● **What to work on**
All of the data below is to be written out again exactly.

● **Provided material**
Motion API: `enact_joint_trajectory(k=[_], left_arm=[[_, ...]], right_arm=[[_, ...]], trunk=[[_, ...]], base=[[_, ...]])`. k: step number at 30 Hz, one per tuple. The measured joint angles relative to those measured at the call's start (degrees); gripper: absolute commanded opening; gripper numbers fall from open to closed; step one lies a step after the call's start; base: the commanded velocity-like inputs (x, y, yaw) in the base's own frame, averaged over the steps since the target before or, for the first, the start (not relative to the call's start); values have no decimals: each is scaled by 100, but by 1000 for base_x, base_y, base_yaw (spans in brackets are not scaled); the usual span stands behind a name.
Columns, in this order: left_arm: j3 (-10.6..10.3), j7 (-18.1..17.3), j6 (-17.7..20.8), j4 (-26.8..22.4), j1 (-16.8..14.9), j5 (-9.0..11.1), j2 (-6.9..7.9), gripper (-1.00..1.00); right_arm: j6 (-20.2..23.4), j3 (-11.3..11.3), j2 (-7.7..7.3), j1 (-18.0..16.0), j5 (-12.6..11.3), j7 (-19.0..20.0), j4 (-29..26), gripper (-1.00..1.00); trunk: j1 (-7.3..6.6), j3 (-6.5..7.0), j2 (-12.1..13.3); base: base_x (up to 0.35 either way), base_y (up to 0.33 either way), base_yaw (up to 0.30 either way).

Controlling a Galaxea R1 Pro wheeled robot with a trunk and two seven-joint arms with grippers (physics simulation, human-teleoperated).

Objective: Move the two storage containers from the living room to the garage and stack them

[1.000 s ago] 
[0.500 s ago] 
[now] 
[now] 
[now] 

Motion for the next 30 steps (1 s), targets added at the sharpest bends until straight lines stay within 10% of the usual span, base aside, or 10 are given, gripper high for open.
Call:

● **Written reply**
Motion API: `enact_joint_trajectory(k=[_], left_arm=[[_, ...]], right_arm=[[_, ...]], trunk=[[_, ...]], base=[[_, ...]])`. k: step number at 30 Hz, one per tuple. The measured joint angles relative to those measured at the call's start (degrees); gripper: absolute commanded opening; gripper numbers fall from open to closed; step one lies a step after the call's start; base: the commanded velocity-like inputs (x, y, yaw) in the base's own frame, averaged over the steps since the target before or, for the first, the start (not relative to the call's start); values have no decimals: each is scaled by 100, but by 1000 for base_x, base_y, base_yaw (spans in brackets are not scaled); the usual span stands behind a name.
Columns, in this order: left_arm: j3 (-10.6..10.3), j7 (-18.1..17.3), j6 (-17.7..20.8), j4 (-26.8..22.4), j1 (-16.8..14.9), j5 (-9.0..11.1), j2 (-6.9..7.9), gripper (-1.00..1.00); right_arm: j6 (-20.2..23.4), j3 (-11.3..11.3), j2 (-7.7..7.3), j1 (-18.0..16.0), j5 (-12.6..11.3), j7 (-19.0..20.0), j4 (-29..26), gripper (-1.00..1.00); trunk: j1 (-7.3..6.6), j3 (-6.5..7.0), j2 (-12.1..13.3); base: base_x (up to 0.35 either way), base_y (up to 0.33 either way), base_yaw (up to 0.30 either way).

Controlling a Galaxea R1 Pro wheeled robot with a trunk and two seven-joint arms with grippers (physics simulation, human-teleoperated).

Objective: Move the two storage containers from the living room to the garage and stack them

[1.000 s ago] 
[0.500 s ago] 
[now] 
[now] 
[now] 

Motion for the next 30 steps (1 s), targets added at the sharpest bends until straight lines stay within 10% of the usual span, base aside, or 10 are given, gripper high for open.
Call:

The response to this exercise is done.